* Problem details *
Return only the lines of the listing below that run from the line with "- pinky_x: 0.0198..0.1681" through the line with "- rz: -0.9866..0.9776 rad", both ends included, exactly as written.

* Data excerpt *
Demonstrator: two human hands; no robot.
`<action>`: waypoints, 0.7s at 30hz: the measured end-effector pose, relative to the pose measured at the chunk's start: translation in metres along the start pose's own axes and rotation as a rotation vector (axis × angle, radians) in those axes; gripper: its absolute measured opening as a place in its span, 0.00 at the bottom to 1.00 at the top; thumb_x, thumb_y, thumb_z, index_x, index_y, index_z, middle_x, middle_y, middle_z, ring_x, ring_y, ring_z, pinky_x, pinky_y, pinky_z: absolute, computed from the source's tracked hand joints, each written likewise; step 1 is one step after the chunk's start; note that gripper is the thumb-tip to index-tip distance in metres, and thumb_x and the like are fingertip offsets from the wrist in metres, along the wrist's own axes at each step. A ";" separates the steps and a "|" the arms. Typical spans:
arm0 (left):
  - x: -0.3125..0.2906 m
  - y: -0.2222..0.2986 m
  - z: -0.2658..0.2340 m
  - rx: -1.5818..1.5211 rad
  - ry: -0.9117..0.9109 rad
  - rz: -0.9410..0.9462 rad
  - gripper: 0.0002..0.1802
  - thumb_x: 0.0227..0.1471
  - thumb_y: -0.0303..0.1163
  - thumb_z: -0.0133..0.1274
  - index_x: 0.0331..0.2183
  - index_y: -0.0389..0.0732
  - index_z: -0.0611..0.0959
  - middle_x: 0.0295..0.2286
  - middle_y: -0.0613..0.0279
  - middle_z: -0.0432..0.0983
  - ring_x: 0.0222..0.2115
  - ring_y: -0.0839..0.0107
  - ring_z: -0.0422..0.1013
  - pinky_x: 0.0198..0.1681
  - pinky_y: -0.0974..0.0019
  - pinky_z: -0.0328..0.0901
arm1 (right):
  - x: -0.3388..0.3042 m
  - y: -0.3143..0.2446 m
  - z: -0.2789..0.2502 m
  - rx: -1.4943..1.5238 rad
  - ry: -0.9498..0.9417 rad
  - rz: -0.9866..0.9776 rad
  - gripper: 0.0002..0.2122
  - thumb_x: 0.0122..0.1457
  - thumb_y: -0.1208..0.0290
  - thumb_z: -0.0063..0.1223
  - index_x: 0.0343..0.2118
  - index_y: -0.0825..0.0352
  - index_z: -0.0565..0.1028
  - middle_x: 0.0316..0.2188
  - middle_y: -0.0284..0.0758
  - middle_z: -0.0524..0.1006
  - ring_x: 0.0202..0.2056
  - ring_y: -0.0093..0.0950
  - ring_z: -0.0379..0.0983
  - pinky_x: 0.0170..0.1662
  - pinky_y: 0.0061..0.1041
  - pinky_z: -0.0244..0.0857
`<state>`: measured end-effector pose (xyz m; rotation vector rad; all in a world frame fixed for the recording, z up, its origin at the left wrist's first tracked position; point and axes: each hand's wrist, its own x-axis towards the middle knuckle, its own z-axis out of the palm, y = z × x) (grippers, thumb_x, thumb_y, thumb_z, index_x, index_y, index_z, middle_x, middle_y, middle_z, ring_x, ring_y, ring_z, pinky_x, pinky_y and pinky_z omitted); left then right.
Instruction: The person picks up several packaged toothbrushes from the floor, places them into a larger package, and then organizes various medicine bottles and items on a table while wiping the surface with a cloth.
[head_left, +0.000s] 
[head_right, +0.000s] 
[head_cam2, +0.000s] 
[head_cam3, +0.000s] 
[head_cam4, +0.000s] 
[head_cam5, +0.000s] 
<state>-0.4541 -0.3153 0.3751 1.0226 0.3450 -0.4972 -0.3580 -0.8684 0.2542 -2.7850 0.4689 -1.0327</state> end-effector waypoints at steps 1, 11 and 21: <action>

* Expected answer *
  - pinky_x: 0.0198..0.1681
  - pinky_y: -0.0974..0.0019
  - pinky_z: -0.0328..0.0901
arm1 (right):
  - x: -0.3388..0.3042 m
  - y: -0.3143..0.2446 m
  - z: -0.2789..0.2502 m
  - rx: -1.4943..1.5238 rad
  - ry: -0.9498..0.9417 rad
  - rz: -0.9866..0.9776 rad

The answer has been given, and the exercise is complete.